Tonight I made tacos full of awesome things. Roasted chicken, hominy salsa, onions fried in chicken fat…..crisped up chicken skin! As I said, a taco full of goodness. Delightfully different, just slightly. It has two extra ingredients that really make it special. Crispy chicken skin and hominy salsa.
I first had tacos with crispy chicken skin on it in Maui when I had dinner with my cousin Katie and her new husband Scott. We were drinking some awesome margaritas [and they were awesome!] and eating great tacos. I’m not always a huge taco fan, but these were fantastic. These were fresh!
Please forgive me in advance for my slap shot “recipe” assembly. It really is a simple procedure.
I pretty much followed Ina’s instructions for a roast chicken, but I made it even simpler by seasoning with seasoned salt only inside and out. That’s it and then I cooked it as she instructs. This isn’t hard. It requires very little hands on time and you can make the salsa while the chicken cooks.
Afterward I removed the skin, drained the fat into a bowl, and shredded the chicken using my fingers. It wasn’t difficult at all. Get in there…. I know you can do it. [Claudia, I see you squirming through my computer.]
Next, I heated up a small pan with half the liquid chicken fat and cut up an onion (any way you like). Fry them in the chicken fat. It’ll take about 15 minutes over medium high heat to turn them the deep brown I prefer. Then I set the onions aside, add the rest of the fat and add the cut up chicken skin. Fry it up for about 15 minutes as well. You’re looking to turn the skin a deep golden brown and begin to get crispy. At this point set it aside to cool where it will get completely crispy. If you have any doubt whether or not this is worth the effort, my husband actually said “I really like this.”. He never says things like that. He’ll say good, ok, or fine to everything. He’s not a food person. But, he noticed these tacos.
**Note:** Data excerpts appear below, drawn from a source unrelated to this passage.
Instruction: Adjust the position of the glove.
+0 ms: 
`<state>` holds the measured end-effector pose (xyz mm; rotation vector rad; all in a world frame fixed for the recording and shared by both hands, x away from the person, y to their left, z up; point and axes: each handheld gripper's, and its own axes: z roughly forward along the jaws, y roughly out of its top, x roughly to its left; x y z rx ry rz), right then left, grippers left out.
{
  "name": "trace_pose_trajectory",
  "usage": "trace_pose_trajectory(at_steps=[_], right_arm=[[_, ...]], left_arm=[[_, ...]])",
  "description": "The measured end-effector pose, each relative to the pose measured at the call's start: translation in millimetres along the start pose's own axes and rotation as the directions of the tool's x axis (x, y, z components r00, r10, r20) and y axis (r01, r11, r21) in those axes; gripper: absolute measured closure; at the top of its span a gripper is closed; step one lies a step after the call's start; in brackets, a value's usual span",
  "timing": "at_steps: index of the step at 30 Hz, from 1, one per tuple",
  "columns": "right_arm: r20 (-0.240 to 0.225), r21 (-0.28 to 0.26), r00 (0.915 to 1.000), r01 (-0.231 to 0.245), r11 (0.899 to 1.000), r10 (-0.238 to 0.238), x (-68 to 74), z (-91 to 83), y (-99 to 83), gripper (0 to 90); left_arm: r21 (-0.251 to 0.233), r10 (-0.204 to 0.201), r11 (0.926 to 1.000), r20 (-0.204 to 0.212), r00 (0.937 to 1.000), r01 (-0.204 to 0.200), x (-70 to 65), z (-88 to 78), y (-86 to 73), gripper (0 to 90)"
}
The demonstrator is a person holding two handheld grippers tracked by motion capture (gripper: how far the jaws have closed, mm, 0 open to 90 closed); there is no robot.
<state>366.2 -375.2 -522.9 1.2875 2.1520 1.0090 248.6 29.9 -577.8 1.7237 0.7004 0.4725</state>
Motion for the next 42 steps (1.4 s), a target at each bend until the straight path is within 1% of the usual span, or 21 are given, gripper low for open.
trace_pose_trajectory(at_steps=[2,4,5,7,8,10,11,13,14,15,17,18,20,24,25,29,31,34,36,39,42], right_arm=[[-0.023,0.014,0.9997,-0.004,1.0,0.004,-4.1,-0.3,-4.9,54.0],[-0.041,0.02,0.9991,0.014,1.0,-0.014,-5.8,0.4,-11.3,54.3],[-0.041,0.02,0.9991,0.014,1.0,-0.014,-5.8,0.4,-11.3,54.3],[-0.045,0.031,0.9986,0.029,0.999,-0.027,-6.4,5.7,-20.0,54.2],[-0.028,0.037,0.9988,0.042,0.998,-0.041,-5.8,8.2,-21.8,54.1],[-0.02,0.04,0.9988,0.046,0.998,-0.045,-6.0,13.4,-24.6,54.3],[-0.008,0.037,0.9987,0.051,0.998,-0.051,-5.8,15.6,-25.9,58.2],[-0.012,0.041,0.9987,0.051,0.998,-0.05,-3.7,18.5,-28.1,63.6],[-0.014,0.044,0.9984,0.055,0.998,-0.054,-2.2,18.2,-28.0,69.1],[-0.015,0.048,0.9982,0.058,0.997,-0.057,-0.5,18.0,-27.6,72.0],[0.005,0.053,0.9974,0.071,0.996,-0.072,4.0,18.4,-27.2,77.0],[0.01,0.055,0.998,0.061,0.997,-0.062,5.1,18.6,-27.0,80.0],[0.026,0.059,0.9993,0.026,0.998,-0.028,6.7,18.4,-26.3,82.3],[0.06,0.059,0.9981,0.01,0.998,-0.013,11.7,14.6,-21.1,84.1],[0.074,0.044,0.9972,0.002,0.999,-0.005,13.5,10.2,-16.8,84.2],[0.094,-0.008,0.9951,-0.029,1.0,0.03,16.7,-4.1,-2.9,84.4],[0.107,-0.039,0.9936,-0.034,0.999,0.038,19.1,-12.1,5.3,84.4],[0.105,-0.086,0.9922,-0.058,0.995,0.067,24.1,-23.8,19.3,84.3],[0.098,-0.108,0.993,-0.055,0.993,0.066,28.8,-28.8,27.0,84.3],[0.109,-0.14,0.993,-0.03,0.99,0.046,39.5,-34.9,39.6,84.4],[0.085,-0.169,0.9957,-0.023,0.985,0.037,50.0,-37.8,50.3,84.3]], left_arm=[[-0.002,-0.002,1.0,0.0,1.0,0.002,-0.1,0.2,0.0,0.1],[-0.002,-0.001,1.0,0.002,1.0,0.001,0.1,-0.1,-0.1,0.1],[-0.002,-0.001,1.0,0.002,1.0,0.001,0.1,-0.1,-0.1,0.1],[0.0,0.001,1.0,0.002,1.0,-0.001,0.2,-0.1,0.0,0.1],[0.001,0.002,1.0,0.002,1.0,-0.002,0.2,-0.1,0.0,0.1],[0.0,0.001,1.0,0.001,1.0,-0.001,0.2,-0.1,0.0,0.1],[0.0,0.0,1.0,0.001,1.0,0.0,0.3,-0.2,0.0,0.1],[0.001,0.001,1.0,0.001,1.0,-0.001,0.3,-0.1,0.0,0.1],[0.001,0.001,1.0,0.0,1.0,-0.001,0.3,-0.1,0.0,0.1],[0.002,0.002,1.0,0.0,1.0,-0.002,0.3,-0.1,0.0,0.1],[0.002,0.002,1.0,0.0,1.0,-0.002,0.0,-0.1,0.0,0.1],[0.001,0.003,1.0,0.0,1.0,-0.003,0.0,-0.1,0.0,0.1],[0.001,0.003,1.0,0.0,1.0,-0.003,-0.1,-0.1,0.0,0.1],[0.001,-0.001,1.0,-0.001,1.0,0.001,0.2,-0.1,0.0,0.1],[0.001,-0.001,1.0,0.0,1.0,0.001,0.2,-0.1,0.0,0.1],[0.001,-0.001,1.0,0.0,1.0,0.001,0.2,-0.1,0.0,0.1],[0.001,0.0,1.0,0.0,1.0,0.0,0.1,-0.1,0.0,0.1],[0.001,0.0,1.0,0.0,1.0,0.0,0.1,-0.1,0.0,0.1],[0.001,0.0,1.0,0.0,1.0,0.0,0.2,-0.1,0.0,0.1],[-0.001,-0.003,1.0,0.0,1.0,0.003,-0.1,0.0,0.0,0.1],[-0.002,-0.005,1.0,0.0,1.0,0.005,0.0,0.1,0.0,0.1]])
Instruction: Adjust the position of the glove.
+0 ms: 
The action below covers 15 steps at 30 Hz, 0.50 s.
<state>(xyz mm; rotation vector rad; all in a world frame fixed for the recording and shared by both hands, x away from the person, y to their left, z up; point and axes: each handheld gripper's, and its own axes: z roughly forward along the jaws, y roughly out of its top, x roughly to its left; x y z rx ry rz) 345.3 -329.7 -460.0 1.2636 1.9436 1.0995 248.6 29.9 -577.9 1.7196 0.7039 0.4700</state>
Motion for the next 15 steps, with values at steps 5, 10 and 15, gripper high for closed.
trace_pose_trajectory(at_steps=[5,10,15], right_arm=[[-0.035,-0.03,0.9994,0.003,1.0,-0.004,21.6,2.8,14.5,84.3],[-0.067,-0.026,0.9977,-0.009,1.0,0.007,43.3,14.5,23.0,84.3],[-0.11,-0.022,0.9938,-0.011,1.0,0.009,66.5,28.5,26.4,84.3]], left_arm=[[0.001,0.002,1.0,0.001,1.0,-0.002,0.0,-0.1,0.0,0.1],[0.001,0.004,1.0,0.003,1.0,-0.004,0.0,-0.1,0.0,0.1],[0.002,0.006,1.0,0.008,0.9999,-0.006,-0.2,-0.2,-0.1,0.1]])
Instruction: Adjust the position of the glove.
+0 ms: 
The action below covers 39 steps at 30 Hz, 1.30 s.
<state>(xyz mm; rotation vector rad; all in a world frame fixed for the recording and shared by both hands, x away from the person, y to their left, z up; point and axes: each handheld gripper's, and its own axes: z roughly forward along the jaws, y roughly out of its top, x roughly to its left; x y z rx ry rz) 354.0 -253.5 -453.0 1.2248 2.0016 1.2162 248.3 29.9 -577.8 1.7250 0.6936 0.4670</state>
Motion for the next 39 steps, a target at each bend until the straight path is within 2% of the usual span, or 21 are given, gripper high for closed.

That says something.
Another good reason to crisp up the chicken skin is that it uses up one more piece of the animal thats been slaughtered. It’s not trivial, it’s respectful.
There are large cans of hominy at most grocery stores – usually in the “ethnic” aisle. [I hate that name for an aisle – what the heck is “ethnic” supposed to mean?] Canned hominy is what I used this time – but if you can get your hands on dried hominy and soak and cook those grains it’s a whole ‘nother story and it brings this salsa recipe to the next level. You can order dried hominy from Rancho Gordo.
I love this salsa. For one because it really can be made all year with no qualms. It’s not yearning for tomatoes or summery ingredients. Cilantro, a hot pepper, lime, onion, spices, and of course hominy. The salsa is bright and fresh, especially if you started with dried hominy, and it’s great with any Mexican or Mexican-style food. It would be great as the salsa for some chips too. You’ll want to use this salsa within two days of making it because the flavors will begin to dull. If that happens add a little more heat and acid – chili pepper and lime in this case – and that should invigorate the salsa. And yes, the recipe is below if you keep scrolling.
Once your chicken is shredded, chicken skin crisped, salsa assembled you can add some cabbage as I did but it’s definitely not necessary and I actually think it impeded the taco flavors. So ignore the cabbage in the photos please. Now grab your tortillas, assemble, and eat up.
Salsa adapted from Sweet Life
2 cups hominy, drained and rinsed
1/2 red onion, finely diced
2 tsp cumin
1 tsp chili powder
2 tsp sugar
2 garlic cloves, finely minced
1 serrano or jalapeno chili, seeds removed (or not!) and finely minced
1/4 cup fresh lime juice
1 Tbsp olive oil
1 Tbsp red wine vinegar
1/4 cup finely chopped cilantro
freshly ground pepper
Add all the ingredients together and stir to combine. Refrigerate until ready to use.
This salsa is best used within two days. Otherwise it loses the brightness from lime.